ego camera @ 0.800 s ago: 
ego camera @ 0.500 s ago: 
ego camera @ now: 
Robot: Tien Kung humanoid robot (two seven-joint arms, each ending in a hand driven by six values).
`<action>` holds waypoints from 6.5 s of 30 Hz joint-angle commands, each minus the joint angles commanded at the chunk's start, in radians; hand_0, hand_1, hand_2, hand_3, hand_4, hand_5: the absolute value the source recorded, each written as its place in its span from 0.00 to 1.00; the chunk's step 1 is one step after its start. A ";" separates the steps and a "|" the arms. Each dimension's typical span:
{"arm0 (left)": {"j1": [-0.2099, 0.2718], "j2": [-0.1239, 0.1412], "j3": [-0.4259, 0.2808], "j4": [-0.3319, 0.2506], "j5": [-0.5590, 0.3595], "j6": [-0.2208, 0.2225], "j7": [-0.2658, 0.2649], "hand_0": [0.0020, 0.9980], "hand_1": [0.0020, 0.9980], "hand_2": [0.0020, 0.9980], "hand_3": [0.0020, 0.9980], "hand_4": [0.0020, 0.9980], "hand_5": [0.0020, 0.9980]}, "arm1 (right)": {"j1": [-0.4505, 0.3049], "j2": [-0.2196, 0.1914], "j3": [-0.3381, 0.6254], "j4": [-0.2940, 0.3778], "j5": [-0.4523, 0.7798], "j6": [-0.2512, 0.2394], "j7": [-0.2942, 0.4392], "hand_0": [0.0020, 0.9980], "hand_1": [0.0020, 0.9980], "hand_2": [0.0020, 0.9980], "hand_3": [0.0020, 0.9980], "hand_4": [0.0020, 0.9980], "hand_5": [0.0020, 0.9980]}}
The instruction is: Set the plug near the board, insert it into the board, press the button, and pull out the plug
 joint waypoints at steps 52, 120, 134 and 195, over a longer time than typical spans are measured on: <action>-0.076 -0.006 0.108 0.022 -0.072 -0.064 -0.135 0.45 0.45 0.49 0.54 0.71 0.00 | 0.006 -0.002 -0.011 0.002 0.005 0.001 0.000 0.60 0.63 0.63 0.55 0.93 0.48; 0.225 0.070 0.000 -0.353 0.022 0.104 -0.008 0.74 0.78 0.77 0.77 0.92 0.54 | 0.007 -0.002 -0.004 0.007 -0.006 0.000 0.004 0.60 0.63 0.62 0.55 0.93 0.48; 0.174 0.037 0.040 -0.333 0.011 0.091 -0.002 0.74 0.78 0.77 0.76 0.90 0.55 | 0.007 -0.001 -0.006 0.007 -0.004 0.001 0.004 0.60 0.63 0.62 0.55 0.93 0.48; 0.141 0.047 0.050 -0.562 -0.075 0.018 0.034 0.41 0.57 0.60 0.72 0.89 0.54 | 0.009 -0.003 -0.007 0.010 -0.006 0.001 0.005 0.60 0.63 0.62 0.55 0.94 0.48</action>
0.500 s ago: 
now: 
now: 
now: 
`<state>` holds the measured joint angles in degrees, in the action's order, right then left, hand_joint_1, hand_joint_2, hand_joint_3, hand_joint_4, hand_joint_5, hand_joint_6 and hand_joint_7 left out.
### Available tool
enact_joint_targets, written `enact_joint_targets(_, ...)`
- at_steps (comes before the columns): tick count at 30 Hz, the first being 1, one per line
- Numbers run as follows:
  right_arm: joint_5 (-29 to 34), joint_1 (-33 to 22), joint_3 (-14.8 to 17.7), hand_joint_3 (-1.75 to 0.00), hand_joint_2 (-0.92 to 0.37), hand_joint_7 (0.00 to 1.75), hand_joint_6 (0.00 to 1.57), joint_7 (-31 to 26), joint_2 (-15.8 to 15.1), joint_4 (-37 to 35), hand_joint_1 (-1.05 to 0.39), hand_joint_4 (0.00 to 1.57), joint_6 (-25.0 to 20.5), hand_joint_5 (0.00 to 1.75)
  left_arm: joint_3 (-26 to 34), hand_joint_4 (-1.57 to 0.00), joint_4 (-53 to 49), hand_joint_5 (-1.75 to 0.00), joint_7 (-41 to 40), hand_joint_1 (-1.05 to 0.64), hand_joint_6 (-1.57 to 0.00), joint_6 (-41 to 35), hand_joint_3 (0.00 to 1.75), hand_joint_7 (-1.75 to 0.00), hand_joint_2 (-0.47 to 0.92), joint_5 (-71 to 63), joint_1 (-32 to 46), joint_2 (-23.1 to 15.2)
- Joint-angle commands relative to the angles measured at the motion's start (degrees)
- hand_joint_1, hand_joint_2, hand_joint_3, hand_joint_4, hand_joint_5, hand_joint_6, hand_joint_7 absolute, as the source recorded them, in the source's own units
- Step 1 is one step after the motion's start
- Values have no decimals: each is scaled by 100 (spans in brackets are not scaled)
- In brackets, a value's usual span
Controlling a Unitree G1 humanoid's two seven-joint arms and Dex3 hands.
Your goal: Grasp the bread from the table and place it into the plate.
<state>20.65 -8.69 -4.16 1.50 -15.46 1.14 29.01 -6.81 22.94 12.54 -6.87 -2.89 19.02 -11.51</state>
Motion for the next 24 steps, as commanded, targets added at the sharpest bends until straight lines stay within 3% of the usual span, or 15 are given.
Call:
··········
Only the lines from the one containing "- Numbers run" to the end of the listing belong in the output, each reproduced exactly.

> [Task response]
- Numbers run as follows:
  right_arm: joint_5 (-29 to 34), joint_1 (-33 to 22), joint_3 (-14.8 to 17.7), hand_joint_3 (-1.75 to 0.00), hand_joint_2 (-0.92 to 0.37), hand_joint_7 (0.00 to 1.75), hand_joint_6 (0.00 to 1.57), joint_7 (-31 to 26), joint_2 (-15.8 to 15.1), joint_4 (-37 to 35), hand_joint_1 (-1.05 to 0.39), hand_joint_4 (0.00 to 1.57), joint_6 (-25.0 to 20.5), hand_joint_5 (0.00 to 1.75)
  left_arm: joint_3 (-26 to 34), hand_joint_4 (-1.57 to 0.00), joint_4 (-53 to 49), hand_joint_5 (-1.75 to 0.00), joint_7 (-41 to 40), hand_joint_1 (-1.05 to 0.64), hand_joint_6 (-1.57 to 0.00), joint_6 (-41 to 35), hand_joint_3 (0.00 to 1.75), hand_joint_7 (-1.75 to 0.00), hand_joint_2 (-0.47 to 0.92), joint_5 (-71 to 63), joint_1 (-32 to 46), joint_2 (-23.1 to 15.2)
- Joint-angle commands relative to the angles measured at the motion's start (degrees)
- hand_joint_1, hand_joint_2, hand_joint_3, hand_joint_4, hand_joint_5, hand_joint_6, hand_joint_7 absolute, as the source recorded them, in the source's own units
- Step 1 is one step after the motion's start
- Values have no decimals: each is scaled by 100 (spans in brackets are not scaled)
- In brackets, a value's usual span
Controlling a Unitree G1 humanoid's two seven-joint arms and Dex3 hands.
Your goal: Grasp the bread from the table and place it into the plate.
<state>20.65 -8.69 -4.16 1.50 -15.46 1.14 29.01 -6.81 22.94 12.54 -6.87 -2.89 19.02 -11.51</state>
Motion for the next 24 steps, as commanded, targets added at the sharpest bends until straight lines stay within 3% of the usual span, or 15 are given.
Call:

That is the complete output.